EXERCISE INSTRUCTIONS -> Give back the line in the listing below that contains "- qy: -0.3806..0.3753" and all remaining lines, retyped exactly, through the last line.

EXCERPTED DATA ->
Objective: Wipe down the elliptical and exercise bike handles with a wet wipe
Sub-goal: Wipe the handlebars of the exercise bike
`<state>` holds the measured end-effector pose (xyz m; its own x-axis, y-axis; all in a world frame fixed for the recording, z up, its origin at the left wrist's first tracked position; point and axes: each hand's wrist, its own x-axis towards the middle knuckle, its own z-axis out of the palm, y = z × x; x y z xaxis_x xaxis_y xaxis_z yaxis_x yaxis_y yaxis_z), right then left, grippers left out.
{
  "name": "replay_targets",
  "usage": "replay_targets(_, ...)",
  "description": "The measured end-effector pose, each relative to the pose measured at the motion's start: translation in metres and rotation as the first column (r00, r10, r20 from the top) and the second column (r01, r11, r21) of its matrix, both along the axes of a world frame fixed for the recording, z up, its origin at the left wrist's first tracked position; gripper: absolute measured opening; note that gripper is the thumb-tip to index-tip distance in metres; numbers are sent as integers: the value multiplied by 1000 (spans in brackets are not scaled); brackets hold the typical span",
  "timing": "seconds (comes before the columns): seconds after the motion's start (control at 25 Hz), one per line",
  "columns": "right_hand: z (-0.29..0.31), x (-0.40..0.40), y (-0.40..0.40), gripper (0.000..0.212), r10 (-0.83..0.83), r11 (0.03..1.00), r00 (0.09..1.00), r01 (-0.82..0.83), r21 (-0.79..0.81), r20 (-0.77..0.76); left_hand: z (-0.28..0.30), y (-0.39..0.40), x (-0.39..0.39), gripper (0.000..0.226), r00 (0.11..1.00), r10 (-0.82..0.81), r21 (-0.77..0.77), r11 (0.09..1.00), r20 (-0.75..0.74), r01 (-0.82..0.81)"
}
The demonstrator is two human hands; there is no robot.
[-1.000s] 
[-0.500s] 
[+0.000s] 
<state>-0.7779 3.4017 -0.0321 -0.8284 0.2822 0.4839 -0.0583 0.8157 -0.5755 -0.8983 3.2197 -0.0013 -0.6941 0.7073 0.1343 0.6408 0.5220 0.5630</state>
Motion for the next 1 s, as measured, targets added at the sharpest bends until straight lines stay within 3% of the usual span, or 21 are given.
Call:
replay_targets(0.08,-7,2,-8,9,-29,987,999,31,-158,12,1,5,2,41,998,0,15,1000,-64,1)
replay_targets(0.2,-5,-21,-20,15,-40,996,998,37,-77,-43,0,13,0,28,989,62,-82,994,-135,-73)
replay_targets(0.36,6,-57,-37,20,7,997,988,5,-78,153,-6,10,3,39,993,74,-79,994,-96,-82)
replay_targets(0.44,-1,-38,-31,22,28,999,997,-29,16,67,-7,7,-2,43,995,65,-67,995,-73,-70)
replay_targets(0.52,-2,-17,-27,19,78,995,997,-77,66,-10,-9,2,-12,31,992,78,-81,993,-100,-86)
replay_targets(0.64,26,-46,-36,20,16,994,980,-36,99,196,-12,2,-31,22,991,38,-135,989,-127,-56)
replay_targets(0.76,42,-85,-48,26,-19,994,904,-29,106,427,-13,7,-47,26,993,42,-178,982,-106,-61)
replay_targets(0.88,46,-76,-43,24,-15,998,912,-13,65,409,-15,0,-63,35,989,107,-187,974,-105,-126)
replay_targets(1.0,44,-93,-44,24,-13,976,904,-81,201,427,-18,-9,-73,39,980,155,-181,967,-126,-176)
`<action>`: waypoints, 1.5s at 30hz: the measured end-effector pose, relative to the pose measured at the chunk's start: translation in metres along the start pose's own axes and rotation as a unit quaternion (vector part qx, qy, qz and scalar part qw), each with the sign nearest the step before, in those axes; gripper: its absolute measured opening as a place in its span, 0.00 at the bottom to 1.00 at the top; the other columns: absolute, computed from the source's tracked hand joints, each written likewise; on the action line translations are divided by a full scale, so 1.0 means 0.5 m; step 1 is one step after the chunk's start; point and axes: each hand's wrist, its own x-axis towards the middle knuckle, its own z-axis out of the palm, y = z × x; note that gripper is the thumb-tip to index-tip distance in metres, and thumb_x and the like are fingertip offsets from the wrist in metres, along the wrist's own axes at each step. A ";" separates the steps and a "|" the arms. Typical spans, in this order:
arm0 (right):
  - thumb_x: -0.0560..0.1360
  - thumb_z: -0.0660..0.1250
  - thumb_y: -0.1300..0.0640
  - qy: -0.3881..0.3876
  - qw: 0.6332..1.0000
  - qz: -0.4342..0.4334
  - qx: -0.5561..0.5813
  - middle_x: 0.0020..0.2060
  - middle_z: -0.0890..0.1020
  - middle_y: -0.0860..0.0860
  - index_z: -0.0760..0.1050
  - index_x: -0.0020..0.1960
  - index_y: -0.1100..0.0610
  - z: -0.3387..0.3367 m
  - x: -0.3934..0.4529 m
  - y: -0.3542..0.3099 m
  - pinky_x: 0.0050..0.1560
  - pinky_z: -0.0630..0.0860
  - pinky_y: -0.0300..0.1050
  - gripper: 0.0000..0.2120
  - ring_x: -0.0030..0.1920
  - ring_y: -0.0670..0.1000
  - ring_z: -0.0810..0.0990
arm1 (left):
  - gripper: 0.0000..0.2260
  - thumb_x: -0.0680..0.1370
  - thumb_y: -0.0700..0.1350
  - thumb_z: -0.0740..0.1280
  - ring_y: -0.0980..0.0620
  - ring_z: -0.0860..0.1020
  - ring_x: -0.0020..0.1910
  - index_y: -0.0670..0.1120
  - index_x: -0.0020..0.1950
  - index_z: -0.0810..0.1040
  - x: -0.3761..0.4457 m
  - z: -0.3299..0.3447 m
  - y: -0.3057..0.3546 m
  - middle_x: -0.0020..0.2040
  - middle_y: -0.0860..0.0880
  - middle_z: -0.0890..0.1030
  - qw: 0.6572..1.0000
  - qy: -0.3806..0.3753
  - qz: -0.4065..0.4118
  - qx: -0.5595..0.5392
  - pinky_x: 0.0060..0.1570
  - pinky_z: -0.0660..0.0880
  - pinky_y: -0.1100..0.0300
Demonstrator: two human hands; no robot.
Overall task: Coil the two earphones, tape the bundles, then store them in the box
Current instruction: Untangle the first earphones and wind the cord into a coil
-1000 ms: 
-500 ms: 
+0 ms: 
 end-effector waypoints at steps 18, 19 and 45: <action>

RESPONSE BELOW ->
  - qy: -0.3806..0.3753
  - qz: -0.4065..0.4118
  - qx: -0.5595..0.5392
  - pinky_x: 0.0060..0.1570
  - pinky_z: -0.0660..0.0880
  - pinky_y: -0.1100..0.0300
Demonstrator: two human hands; no robot.
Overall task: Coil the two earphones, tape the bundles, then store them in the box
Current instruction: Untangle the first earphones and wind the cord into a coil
-1000 ms: 
-500 ms: 
+0 ms: 
 end-effector waypoints at steps 18, 19 and 45: <action>

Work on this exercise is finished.